▶ **TO DO**
Each line of the listing below must be returned exactly.

▶ **EXTRACTED DATA**
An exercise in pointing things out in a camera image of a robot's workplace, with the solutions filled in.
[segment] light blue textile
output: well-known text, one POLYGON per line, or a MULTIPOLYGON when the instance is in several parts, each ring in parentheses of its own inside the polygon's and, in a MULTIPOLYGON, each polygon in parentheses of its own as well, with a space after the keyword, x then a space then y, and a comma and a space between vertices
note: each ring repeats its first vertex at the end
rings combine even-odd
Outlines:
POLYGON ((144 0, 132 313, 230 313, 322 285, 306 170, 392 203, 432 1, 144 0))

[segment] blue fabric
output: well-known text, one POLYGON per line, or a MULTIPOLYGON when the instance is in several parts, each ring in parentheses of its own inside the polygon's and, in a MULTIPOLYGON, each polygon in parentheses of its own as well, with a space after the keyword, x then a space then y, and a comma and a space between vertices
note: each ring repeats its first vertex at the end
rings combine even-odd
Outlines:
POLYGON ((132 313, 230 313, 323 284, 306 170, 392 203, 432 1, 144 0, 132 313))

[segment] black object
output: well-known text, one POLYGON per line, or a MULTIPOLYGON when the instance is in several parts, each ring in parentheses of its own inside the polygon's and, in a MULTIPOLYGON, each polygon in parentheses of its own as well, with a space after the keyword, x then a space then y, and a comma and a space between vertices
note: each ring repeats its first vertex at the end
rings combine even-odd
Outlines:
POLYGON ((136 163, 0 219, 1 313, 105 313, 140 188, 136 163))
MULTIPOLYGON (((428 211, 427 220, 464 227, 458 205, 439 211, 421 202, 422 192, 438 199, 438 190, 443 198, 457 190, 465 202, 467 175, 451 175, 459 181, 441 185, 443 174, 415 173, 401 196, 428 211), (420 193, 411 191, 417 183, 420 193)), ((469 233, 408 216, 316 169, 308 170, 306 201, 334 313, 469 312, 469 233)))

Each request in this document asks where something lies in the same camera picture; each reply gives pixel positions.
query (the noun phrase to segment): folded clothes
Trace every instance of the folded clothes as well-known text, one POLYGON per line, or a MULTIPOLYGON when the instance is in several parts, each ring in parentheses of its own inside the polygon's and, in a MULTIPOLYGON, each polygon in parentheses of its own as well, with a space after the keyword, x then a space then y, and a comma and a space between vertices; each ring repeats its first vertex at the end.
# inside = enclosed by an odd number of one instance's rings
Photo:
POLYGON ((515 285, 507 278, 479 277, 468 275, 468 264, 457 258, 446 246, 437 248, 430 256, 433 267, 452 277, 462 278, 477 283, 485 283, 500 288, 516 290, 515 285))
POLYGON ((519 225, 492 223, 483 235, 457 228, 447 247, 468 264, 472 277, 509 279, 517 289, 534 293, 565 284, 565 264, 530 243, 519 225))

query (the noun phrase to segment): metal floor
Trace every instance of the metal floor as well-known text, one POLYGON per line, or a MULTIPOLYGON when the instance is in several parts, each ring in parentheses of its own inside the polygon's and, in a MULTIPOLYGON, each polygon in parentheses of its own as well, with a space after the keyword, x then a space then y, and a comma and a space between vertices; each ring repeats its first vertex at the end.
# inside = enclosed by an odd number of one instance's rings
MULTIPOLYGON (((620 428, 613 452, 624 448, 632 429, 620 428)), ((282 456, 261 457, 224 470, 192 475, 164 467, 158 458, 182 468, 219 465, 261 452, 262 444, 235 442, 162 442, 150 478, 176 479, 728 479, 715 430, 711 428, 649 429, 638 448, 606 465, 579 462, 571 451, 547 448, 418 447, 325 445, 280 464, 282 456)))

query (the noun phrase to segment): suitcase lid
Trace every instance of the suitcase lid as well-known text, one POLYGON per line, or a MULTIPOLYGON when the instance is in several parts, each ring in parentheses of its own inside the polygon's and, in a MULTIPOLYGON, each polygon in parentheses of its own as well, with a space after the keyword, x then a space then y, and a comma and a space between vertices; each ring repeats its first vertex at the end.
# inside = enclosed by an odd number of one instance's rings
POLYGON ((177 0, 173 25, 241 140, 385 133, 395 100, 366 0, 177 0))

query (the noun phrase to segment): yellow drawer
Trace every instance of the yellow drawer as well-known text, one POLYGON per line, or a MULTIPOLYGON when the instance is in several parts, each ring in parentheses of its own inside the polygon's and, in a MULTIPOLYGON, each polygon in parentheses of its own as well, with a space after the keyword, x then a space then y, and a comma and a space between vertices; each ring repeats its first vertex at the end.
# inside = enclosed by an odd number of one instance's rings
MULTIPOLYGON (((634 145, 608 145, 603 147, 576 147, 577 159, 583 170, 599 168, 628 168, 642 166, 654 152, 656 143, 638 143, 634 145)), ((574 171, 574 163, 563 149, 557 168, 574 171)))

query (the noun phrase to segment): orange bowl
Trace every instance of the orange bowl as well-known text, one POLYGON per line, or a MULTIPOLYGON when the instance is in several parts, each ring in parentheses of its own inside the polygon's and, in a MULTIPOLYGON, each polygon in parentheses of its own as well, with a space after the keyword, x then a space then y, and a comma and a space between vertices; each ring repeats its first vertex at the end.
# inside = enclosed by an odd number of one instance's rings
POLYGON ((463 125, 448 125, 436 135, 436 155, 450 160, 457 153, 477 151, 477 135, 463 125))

▶ **FINISHED TASK**
An exercise in pointing things out in a camera image of a robot's workplace, with the solutions filled in.
[segment] light blue textile
output: well-known text, one POLYGON per line, or a MULTIPOLYGON when the instance is in several parts, each ring in parentheses of its own inside the polygon's and, in a MULTIPOLYGON, each polygon in parentheses of its own as well, with a space after the keyword, x then a space then y, and a comma and a space between vertices
note: each ring repeats its first vertex at the end
rings combine even-odd
Outlines:
POLYGON ((144 0, 132 313, 230 313, 322 285, 306 170, 392 203, 432 1, 144 0))

[segment] blue fabric
output: well-known text, one POLYGON per line, or a MULTIPOLYGON when the instance is in several parts, each ring in parentheses of its own inside the polygon's and, in a MULTIPOLYGON, each polygon in parentheses of its own as well, with a space after the keyword, x then a space then y, and a comma and a space between vertices
note: each ring repeats its first vertex at the end
rings combine even-odd
Outlines:
POLYGON ((132 313, 230 313, 323 284, 306 170, 392 203, 432 1, 144 0, 132 313))

[segment] black object
output: well-known text, one POLYGON per line, or a MULTIPOLYGON when the instance is in several parts, each ring in parentheses of its own inside the polygon's and, in a MULTIPOLYGON, each polygon in parentheses of its own as well, with a space after the keyword, x then a space then y, and a comma and a space between vertices
note: each ring repeats its first vertex at the end
rings combine even-odd
Outlines:
POLYGON ((136 163, 0 219, 1 313, 105 313, 140 188, 136 163))
MULTIPOLYGON (((428 211, 427 220, 464 227, 458 205, 439 211, 421 202, 422 192, 438 199, 438 190, 443 198, 457 190, 465 202, 467 175, 451 175, 459 181, 441 185, 443 174, 415 173, 401 196, 428 211), (420 193, 411 191, 417 183, 420 193)), ((469 233, 408 216, 316 169, 308 170, 306 201, 334 313, 469 312, 469 233)))

Each request in this document asks where something lies in the same camera picture; each reply gives pixel positions.
query (the noun phrase to segment): folded clothes
Trace every instance of the folded clothes as well-known text, one POLYGON per line, or a MULTIPOLYGON when the instance is in several parts, each ring in parentheses of its own inside the polygon's and, in a MULTIPOLYGON, each polygon in parentheses of its own as well, with a space after the keyword, x then a space then y, and a comma and a space between vertices; each ring repeats its first vertex at the end.
# inside = enclosed by an odd number of one instance's rings
Photo:
POLYGON ((515 285, 507 278, 479 277, 468 275, 468 264, 457 258, 446 246, 437 248, 430 256, 433 267, 452 277, 462 278, 477 283, 485 283, 500 288, 516 290, 515 285))
POLYGON ((519 225, 492 223, 483 235, 457 228, 447 247, 468 264, 472 277, 509 279, 517 289, 534 293, 565 284, 565 264, 530 243, 519 225))

query (the noun phrase to segment): metal floor
Trace every instance of the metal floor as well-known text, one POLYGON per line, or a MULTIPOLYGON when the instance is in several parts, each ring in parentheses of its own inside the polygon's and, in a MULTIPOLYGON, each polygon in parentheses of its own as well, with a space after the keyword, x then a space then y, and a comma and a space between vertices; each ring repeats its first vertex at the end.
# inside = enclosed by an odd number of one instance's rings
MULTIPOLYGON (((620 428, 613 452, 624 448, 632 429, 620 428)), ((282 456, 261 457, 224 470, 192 475, 164 467, 158 458, 182 468, 219 465, 261 452, 262 444, 235 442, 162 442, 150 478, 176 479, 728 479, 715 430, 711 428, 649 429, 638 448, 606 465, 579 462, 571 451, 547 448, 418 447, 325 445, 280 464, 282 456)))

query (the noun phrase to segment): suitcase lid
Trace every instance of the suitcase lid as well-known text, one POLYGON per line, or a MULTIPOLYGON when the instance is in several parts, each ring in parentheses of its own inside the polygon's and, in a MULTIPOLYGON, each polygon in parentheses of its own as well, with a space after the keyword, x then a space then y, and a comma and a space between vertices; each ring repeats its first vertex at the end.
# inside = enclosed by an odd number of one instance's rings
POLYGON ((177 0, 173 25, 241 140, 385 133, 395 100, 366 0, 177 0))

query (the noun phrase to segment): yellow drawer
Trace every instance of the yellow drawer as well-known text, one POLYGON per line, or a MULTIPOLYGON when the instance is in several parts, each ring in parentheses of its own inside the polygon's and, in a MULTIPOLYGON, each polygon in parentheses of its own as well, with a space after the keyword, x then a space then y, and a comma and a space between vertices; each ring repeats its first vertex at the end.
# inside = enclosed by an odd number of one instance's rings
MULTIPOLYGON (((634 145, 608 145, 603 147, 576 147, 577 159, 583 170, 599 168, 628 168, 642 166, 654 152, 656 143, 638 143, 634 145)), ((574 171, 574 163, 563 149, 557 168, 574 171)))

query (the noun phrase to segment): orange bowl
Trace every instance of the orange bowl as well-known text, one POLYGON per line, or a MULTIPOLYGON when the instance is in several parts, each ring in parentheses of its own inside the polygon's and, in a MULTIPOLYGON, each polygon in parentheses of its own as well, with a space after the keyword, x then a space then y, and a comma and a space between vertices; each ring repeats its first vertex at the end.
# inside = enclosed by an odd number of one instance's rings
POLYGON ((463 125, 448 125, 436 135, 436 155, 450 160, 457 153, 477 151, 477 135, 463 125))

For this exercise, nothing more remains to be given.